What you are asked to do: Using the records below, give again exactly the lines from the line that contains "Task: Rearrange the" through the line that contains "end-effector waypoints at", both ends included, and only those.

Data to use:
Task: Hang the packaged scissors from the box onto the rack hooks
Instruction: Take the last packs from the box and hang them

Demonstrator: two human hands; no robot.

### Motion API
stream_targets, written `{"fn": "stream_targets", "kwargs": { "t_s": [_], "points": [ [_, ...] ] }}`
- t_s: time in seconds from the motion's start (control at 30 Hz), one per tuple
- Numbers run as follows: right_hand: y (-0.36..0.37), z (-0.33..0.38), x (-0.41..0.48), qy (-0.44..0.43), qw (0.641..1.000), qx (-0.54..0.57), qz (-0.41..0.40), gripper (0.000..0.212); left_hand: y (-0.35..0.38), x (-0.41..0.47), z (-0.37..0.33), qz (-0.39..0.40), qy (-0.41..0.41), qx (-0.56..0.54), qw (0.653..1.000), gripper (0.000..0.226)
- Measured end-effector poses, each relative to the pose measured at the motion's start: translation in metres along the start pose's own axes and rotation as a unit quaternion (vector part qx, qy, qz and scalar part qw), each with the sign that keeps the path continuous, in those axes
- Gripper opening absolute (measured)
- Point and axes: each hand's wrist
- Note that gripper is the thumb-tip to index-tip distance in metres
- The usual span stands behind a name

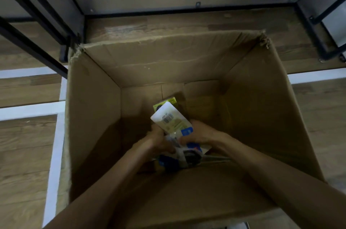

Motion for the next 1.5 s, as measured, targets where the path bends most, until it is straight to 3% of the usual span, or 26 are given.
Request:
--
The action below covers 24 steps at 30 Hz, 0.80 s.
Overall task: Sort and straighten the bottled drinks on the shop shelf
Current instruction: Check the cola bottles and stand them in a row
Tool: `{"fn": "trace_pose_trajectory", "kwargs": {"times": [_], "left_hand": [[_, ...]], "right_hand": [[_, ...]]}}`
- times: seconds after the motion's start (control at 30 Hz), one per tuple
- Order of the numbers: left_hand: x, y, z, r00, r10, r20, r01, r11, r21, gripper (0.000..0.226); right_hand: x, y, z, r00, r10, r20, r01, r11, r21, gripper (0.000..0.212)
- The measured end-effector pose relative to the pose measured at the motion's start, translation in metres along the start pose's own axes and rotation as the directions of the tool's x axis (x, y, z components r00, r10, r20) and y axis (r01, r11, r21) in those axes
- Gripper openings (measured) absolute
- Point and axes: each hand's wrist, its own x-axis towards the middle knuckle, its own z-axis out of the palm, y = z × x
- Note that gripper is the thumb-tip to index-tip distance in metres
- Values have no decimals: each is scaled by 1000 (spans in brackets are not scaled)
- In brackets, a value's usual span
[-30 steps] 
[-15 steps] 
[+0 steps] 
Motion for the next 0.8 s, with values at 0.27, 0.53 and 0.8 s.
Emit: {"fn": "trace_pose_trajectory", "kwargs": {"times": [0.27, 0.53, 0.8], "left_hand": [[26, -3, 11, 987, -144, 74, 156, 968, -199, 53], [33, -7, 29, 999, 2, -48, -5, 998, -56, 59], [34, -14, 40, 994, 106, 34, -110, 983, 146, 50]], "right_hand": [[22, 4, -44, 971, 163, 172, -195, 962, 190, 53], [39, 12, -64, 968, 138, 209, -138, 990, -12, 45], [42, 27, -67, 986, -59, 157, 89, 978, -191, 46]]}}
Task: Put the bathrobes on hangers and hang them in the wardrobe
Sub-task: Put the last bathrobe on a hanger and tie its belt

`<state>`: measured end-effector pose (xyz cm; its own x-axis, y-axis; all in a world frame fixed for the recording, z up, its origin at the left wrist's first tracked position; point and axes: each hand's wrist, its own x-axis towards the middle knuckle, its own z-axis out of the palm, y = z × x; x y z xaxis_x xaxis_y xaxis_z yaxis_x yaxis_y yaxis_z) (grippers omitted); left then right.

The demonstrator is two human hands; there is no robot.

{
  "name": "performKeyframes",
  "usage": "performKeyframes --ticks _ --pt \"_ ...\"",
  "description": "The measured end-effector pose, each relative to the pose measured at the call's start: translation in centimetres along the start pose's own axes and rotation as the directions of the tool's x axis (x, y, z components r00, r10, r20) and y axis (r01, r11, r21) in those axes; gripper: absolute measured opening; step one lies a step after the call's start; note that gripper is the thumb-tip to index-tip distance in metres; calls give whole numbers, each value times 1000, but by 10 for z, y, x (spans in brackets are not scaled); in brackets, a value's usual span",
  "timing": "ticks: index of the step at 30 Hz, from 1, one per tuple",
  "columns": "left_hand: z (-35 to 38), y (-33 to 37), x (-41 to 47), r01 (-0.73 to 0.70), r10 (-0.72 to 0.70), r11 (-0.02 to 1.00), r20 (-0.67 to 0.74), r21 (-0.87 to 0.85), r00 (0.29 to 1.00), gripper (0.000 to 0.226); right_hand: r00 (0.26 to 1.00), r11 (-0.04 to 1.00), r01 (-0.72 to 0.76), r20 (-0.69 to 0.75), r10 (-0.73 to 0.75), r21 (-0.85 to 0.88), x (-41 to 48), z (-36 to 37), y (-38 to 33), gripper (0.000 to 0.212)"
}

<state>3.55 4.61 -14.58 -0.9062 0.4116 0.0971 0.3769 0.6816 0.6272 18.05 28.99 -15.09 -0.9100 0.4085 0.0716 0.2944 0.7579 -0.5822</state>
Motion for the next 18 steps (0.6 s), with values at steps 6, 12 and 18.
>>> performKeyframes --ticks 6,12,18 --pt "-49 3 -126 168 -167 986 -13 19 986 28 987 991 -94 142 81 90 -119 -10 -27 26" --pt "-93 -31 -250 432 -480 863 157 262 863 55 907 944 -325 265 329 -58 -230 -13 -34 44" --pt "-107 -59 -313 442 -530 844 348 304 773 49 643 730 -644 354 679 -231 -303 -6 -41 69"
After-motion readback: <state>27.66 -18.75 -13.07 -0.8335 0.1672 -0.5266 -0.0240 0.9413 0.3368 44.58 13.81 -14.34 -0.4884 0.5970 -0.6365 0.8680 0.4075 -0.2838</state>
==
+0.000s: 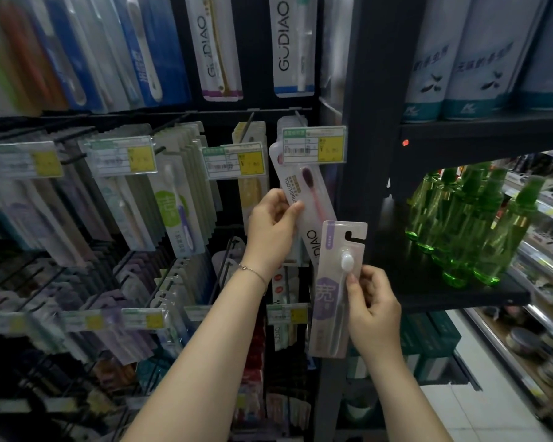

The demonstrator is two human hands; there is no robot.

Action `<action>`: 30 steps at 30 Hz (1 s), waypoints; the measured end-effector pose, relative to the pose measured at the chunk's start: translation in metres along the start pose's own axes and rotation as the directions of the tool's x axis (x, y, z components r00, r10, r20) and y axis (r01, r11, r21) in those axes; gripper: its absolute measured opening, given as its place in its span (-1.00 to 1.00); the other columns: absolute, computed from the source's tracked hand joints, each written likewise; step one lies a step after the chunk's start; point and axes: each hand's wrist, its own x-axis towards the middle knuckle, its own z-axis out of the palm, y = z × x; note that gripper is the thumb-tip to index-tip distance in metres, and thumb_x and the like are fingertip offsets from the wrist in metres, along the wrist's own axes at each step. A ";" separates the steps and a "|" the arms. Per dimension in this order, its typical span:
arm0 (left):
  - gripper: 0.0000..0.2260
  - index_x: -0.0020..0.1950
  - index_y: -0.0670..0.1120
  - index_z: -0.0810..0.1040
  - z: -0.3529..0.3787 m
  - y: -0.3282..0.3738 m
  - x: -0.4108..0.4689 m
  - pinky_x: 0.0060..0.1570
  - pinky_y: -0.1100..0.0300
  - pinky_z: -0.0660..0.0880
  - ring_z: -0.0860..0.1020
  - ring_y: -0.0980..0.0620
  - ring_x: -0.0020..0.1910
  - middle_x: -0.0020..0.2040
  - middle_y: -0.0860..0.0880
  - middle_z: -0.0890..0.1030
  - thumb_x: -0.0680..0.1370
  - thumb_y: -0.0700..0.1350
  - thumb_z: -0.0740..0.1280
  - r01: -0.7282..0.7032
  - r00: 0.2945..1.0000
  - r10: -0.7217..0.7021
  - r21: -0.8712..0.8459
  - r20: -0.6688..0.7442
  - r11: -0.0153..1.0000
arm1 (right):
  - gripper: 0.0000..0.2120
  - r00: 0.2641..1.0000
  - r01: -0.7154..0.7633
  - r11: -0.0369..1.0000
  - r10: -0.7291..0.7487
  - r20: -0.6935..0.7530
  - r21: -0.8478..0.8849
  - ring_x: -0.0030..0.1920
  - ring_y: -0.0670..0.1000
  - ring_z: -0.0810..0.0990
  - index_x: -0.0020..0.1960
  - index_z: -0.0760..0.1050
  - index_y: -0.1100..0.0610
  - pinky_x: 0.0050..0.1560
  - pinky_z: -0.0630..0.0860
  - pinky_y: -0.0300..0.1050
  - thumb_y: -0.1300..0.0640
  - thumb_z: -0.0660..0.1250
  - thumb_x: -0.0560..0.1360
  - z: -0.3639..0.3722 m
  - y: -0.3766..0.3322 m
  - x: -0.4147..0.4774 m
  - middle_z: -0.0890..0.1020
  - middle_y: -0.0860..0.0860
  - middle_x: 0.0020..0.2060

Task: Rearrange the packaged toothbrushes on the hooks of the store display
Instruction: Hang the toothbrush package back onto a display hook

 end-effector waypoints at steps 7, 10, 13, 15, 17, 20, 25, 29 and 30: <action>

Exercise response:
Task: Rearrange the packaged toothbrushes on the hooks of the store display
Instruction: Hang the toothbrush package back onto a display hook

 end-effector waypoints at steps 7, 10, 13, 15, 17, 20, 25, 29 and 30: <action>

The response is now done.